• [What the task asks]: If a line in the records below includes the word "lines", count it, then give the total and nothing else.

• [Records shown]:
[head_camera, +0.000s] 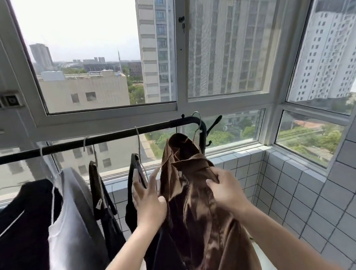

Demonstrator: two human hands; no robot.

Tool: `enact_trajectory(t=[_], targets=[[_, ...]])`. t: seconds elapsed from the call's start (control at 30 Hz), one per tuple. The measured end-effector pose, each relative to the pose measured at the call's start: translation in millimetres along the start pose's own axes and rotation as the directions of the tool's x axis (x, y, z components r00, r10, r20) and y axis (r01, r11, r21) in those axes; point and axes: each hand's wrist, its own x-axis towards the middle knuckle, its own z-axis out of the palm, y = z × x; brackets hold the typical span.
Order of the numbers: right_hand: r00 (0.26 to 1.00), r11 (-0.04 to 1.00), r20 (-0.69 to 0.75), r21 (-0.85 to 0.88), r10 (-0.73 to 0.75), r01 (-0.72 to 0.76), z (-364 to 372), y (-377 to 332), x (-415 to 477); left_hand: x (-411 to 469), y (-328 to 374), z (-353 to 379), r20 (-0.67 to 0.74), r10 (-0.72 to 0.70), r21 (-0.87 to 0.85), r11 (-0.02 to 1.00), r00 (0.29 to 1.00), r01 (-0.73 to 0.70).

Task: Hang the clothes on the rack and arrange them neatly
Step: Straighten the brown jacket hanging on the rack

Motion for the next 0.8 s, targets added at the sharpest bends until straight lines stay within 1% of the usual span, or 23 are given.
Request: enact_trajectory(t=[0.1,0.2,0.37,0.53,0.8], targets=[[0.999,0.999,0.032,0.031,0.008,-0.009,9,-10,-3,-6,-17,-7,0.055,-0.062,-0.143,0.987,0.997,0.069],[0.997,0.999,0.078,0.037,-0.013,0.010,19,-21,2,-10,-28,-20,0.079,-0.054,-0.258,0.963,0.995,0.073],[0.991,0.999,0.131,0.034,0.019,-0.024,47,-30,17,-17,-33,-40,0.123,-0.014,-0.306,0.951,0.992,0.051],[0.984,0.998,0.166,0.027,0.059,-0.064,67,-28,20,-23,-31,-51,0.137,-0.051,-0.320,0.943,0.989,0.093],[0.989,0.997,0.136,0.047,0.048,-0.055,79,-25,26,-23,-23,-55,0.168,-0.069,-0.339,0.933,0.983,0.123]])
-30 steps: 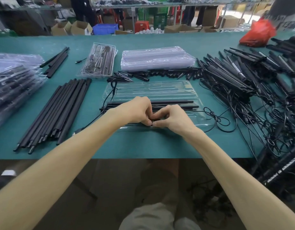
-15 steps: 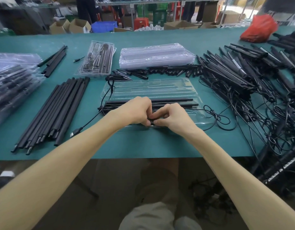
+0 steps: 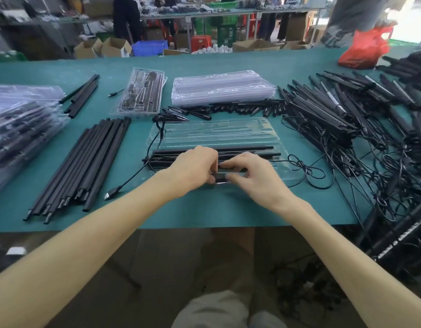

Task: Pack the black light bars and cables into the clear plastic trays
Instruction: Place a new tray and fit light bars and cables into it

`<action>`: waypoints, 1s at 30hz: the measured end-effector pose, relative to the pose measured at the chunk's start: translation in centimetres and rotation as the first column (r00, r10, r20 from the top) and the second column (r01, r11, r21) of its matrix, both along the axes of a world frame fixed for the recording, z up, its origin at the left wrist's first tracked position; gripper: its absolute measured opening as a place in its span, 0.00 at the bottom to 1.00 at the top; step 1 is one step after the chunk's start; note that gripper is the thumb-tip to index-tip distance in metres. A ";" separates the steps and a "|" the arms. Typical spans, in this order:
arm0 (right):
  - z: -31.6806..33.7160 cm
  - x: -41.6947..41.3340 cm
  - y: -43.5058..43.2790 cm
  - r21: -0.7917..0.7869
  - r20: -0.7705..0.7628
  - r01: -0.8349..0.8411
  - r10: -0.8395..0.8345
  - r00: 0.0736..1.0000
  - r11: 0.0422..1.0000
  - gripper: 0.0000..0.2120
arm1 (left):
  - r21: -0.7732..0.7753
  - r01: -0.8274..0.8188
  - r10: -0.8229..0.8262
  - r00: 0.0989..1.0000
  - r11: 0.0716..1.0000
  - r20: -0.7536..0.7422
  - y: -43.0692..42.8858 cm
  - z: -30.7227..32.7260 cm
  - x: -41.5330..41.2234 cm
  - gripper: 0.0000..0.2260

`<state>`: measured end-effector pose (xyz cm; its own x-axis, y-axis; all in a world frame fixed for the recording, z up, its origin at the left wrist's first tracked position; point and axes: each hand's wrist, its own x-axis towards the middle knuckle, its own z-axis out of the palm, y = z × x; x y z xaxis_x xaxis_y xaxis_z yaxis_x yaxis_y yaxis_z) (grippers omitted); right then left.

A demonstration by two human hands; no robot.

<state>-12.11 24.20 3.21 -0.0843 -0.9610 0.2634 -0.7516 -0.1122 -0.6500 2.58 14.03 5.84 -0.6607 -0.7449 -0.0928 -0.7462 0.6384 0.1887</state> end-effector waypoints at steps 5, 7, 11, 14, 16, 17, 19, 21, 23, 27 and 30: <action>1.2 -4.8 2.3 -0.153 -0.118 0.345 -0.364 0.924 0.926 0.13 | 0.088 0.041 -0.041 0.999 0.995 -0.005 -0.4 1.2 0.5 0.10; 1.6 -7.3 2.9 -0.080 -0.258 0.465 -0.469 0.845 0.881 0.15 | 0.063 0.049 -0.049 0.999 0.997 -0.009 -0.4 1.6 0.3 0.08; 1.4 -9.7 3.6 0.160 -0.470 0.604 -0.478 0.742 0.781 0.19 | -0.075 0.006 -0.017 0.991 0.997 -0.136 -0.2 1.4 -0.5 0.09; 0.6 -9.8 3.8 0.139 -0.455 0.612 -0.499 0.738 0.778 0.14 | -0.141 0.051 -0.071 0.988 0.989 -0.136 0.2 0.4 -1.1 0.15; 0.3 -9.7 3.7 0.111 -0.425 0.601 -0.509 0.749 0.792 0.12 | -0.122 0.095 -0.107 0.990 0.988 -0.092 0.6 -0.6 -1.6 0.20; 0.3 -9.6 3.7 0.107 -0.401 0.592 -0.510 0.761 0.799 0.12 | -0.121 0.107 -0.116 0.991 0.987 -0.069 0.8 -1.1 -1.8 0.22; 0.3 -9.5 3.6 0.118 -0.337 0.572 -0.509 0.792 0.812 0.11 | -0.157 0.113 -0.121 0.992 0.981 -0.038 1.1 -2.1 -2.1 0.25; 0.6 -9.6 3.7 0.094 -0.261 0.550 -0.513 0.818 0.830 0.09 | -0.187 0.107 -0.121 0.991 0.976 -0.060 1.3 -2.9 -2.3 0.24; 0.9 -9.7 4.0 0.000 -0.165 0.542 -0.534 0.829 0.841 0.08 | -0.185 0.098 -0.123 0.984 0.978 -0.127 1.4 -3.4 -2.3 0.25; 1.6 -9.6 4.7 -0.149 -0.026 0.548 -0.557 0.830 0.823 0.05 | -0.199 0.087 -0.130 0.969 0.976 -0.210 1.5 -4.1 -2.1 0.25; 1.8 -9.5 5.1 -0.169 -0.015 0.541 -0.551 0.835 0.824 0.03 | -0.225 0.103 -0.147 0.971 0.969 -0.190 1.4 -4.3 -2.0 0.23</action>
<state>-21.61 29.27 4.97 -0.5623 -0.7102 0.4235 -0.7564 0.2348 -0.6105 0.60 15.41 1.56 -0.7382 -0.6429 0.2042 -0.6175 0.7659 0.1790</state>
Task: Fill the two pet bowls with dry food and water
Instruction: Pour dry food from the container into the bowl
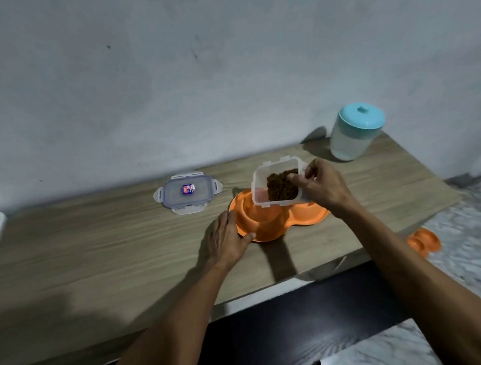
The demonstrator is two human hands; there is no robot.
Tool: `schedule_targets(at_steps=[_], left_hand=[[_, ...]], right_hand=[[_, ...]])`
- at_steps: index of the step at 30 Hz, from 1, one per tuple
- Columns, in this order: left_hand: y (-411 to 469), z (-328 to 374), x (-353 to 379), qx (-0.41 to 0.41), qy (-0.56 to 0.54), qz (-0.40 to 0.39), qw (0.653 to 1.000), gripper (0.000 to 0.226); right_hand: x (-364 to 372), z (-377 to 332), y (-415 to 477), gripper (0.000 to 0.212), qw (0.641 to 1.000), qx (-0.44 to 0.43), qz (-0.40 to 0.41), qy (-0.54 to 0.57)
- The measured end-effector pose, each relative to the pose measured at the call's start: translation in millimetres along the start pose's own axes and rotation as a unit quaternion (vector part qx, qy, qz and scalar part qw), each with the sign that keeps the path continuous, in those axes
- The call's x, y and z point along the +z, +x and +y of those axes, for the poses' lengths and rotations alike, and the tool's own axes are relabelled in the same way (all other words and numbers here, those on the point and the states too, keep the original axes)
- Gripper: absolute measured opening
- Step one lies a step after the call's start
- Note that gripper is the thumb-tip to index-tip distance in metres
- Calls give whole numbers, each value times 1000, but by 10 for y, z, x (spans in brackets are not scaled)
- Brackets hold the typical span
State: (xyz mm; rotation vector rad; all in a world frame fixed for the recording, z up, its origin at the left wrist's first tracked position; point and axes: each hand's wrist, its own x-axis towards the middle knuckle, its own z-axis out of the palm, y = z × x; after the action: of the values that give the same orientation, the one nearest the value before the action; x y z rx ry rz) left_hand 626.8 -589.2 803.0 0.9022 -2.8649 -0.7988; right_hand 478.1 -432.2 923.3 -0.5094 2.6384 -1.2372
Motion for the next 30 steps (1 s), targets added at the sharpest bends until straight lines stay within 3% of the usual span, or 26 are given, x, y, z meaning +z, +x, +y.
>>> schedule_targets(at_steps=[17,30], left_hand=[[17,15,144,-24,25,-9,999,80],[28,36,140,-36,25,-21,999,80]], right_hand=[[16,50,-39,38,989,-108,20,-104],[46,26,-38,40,987,-126,26,-98]])
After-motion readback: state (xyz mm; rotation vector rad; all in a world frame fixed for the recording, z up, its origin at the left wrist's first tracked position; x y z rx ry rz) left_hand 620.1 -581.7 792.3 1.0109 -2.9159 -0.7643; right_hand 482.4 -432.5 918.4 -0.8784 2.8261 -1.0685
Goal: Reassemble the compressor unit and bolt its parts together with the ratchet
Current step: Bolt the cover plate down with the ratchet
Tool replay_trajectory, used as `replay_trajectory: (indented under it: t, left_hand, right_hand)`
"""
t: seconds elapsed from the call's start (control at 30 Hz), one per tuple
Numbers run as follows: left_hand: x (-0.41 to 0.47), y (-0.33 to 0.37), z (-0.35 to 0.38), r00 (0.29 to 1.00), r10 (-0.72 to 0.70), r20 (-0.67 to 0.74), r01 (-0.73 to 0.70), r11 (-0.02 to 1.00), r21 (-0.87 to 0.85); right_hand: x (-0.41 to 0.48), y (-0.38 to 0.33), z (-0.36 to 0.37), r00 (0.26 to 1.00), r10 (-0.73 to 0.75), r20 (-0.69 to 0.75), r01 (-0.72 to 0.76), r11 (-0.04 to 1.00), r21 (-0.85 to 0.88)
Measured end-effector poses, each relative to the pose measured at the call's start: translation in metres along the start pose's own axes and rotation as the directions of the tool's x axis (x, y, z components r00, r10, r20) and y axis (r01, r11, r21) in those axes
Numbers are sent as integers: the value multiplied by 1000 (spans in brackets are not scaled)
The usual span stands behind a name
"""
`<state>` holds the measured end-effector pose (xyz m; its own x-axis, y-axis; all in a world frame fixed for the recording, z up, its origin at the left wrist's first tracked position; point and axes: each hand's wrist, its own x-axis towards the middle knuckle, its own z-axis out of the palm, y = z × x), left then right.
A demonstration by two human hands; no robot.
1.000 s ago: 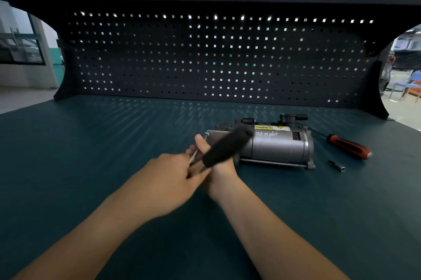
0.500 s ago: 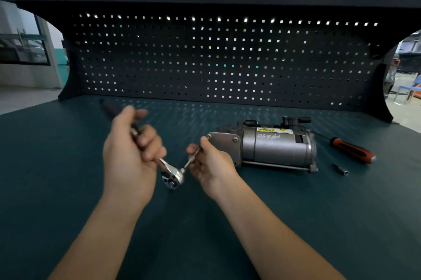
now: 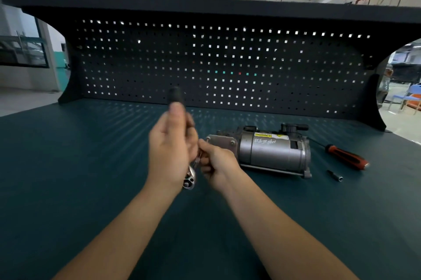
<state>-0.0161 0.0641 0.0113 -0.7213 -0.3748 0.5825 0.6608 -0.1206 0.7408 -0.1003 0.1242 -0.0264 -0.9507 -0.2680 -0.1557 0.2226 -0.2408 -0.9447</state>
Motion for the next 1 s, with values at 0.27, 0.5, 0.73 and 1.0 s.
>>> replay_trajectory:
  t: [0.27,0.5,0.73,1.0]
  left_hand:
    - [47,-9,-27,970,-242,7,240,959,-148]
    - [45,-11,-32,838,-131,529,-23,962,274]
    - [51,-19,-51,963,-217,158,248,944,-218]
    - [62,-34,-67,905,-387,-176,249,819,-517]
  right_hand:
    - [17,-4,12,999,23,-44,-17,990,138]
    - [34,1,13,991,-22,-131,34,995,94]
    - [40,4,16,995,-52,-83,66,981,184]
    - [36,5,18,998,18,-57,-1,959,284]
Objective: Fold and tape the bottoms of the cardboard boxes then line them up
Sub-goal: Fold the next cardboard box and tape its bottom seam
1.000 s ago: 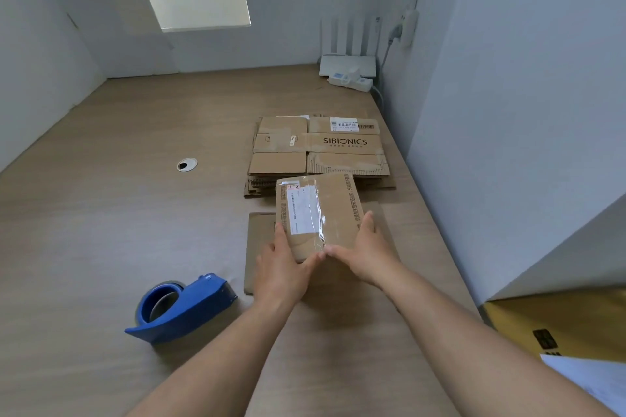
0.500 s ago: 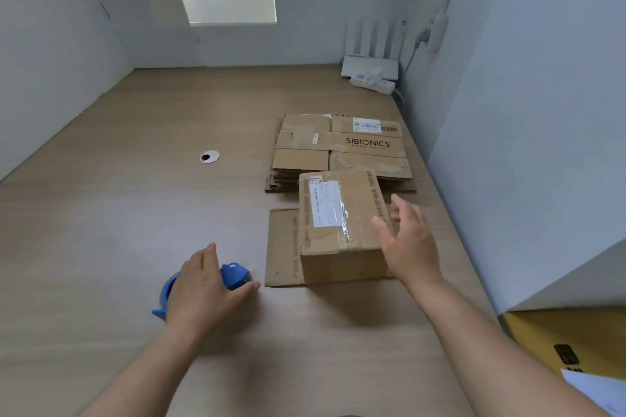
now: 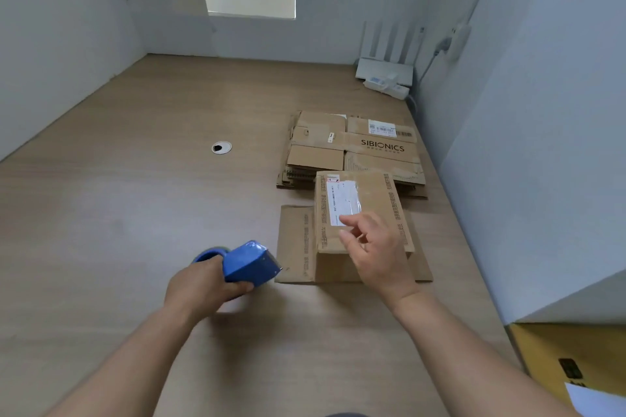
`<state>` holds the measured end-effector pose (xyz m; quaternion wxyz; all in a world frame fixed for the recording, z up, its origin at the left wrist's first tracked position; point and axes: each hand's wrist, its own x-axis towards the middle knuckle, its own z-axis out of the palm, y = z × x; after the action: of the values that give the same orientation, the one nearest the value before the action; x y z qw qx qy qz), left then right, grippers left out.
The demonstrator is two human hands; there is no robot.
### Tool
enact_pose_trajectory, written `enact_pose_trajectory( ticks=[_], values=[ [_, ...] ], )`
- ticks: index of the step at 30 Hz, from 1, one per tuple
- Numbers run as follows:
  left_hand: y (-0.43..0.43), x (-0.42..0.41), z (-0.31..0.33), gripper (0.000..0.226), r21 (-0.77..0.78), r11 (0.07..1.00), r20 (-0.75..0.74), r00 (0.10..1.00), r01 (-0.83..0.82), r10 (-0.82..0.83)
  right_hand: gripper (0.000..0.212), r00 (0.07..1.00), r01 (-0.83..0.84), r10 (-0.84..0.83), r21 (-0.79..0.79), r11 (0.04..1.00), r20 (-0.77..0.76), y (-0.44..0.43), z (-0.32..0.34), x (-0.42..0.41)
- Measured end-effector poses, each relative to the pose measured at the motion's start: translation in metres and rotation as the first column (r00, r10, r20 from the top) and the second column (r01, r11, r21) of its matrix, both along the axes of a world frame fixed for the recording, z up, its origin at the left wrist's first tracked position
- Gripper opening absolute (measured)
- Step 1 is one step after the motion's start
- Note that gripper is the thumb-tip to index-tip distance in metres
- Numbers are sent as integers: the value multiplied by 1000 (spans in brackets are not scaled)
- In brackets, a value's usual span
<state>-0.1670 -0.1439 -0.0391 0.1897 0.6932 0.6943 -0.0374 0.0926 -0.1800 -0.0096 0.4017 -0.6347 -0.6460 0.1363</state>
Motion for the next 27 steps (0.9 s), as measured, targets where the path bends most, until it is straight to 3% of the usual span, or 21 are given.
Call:
enact_pose_trajectory(
  ticks=[2, 4, 7, 10, 12, 15, 19, 21, 24, 27],
  values=[
    [-2, 4, 23, 29, 5, 999, 214, 976, 39, -39, 19, 992, -37, 32, -44, 998, -118, -1, 4, 0],
    [-5, 10, 46, 30, 3, 997, 449, 891, 73, -66, 21, 967, -81, 53, -101, 992, -250, -4, 11, 2],
    [-10, 20, 70, 46, -19, 982, 585, 799, 185, -139, 31, 905, -181, 90, -185, 966, -416, -7, 22, 4],
    [-11, 34, 79, 74, -55, 959, 624, 759, 278, -184, 28, 874, -253, 131, -209, 944, -468, -12, 31, 6],
    [-11, 43, 79, 64, -76, 948, 635, 748, 310, -194, 18, 859, -246, 123, -190, 951, -497, -15, 35, 8],
    [-10, 54, 77, 31, -104, 938, 640, 744, 332, -193, 20, 856, -200, 93, -159, 967, -508, -20, 37, 13],
    [-6, 66, 78, 29, -127, 921, 636, 742, 369, -210, 14, 849, -143, 39, -157, 977, -527, -26, 34, 19],
    [-3, 71, 82, 37, -160, 911, 622, 755, 381, -206, 14, 843, -94, -5, -157, 983, -537, -27, 32, 23],
    [2, 78, 91, 80, -199, 888, 604, 766, 414, -221, 17, 840, -21, -70, -161, 987, -537, -30, 31, 28],
    [11, 74, 99, 81, -261, 857, 559, 793, 445, -241, 24, 802, 48, -148, -184, 982, -579, -37, 28, 34]
  ],
)
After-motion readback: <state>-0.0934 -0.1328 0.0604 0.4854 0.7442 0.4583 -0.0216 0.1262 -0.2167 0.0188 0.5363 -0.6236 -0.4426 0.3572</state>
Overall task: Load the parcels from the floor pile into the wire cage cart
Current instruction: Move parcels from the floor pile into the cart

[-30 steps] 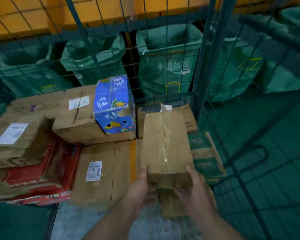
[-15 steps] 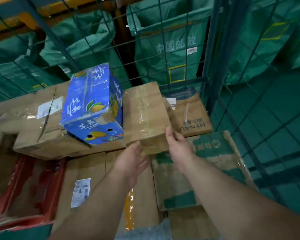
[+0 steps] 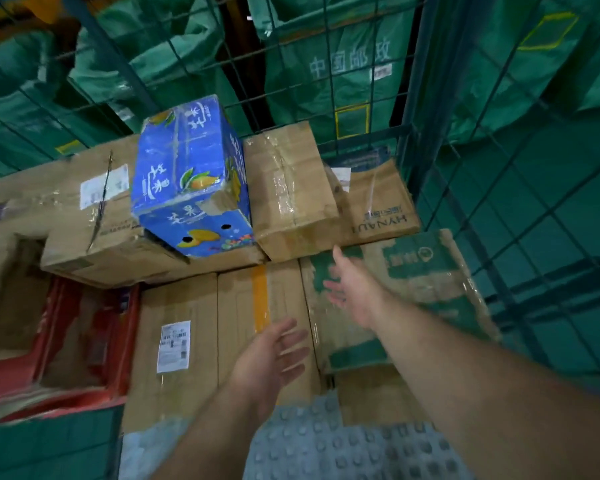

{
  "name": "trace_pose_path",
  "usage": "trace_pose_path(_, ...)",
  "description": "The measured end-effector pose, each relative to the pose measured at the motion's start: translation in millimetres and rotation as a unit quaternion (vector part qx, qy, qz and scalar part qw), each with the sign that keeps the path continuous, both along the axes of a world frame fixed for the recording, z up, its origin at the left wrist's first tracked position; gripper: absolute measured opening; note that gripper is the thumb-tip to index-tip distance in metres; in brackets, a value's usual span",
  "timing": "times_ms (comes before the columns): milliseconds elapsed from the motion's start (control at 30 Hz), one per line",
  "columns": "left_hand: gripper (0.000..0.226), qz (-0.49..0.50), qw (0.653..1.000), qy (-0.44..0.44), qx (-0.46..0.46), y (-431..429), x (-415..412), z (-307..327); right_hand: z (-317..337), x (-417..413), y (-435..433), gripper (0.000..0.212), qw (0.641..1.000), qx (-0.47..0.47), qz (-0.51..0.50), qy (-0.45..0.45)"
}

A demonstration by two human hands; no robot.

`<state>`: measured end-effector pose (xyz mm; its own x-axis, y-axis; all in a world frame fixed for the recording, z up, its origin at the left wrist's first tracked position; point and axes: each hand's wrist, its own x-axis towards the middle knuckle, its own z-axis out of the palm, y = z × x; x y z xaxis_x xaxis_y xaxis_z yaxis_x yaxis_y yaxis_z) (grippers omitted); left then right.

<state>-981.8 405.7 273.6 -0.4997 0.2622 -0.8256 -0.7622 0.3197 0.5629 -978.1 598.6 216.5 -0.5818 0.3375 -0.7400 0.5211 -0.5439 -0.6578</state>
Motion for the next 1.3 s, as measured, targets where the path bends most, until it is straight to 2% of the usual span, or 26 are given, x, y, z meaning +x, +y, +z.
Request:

• [Your solution]: 2